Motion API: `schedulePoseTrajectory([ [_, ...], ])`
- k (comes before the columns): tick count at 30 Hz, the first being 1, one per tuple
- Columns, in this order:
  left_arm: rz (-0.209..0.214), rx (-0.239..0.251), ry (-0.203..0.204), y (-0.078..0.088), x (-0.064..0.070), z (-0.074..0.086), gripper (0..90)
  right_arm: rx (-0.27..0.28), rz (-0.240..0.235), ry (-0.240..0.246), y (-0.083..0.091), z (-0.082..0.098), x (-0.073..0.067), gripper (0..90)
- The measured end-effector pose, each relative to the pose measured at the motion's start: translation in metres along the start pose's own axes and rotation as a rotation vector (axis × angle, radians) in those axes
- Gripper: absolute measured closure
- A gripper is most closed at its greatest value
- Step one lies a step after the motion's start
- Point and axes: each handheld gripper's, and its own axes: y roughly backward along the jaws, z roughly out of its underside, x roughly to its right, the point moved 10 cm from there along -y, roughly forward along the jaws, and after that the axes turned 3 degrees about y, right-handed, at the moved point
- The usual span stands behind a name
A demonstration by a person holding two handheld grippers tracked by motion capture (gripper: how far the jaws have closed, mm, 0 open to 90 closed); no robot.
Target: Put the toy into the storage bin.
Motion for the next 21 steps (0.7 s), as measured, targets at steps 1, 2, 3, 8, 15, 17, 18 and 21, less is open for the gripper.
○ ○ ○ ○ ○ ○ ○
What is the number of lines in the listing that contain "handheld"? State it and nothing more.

2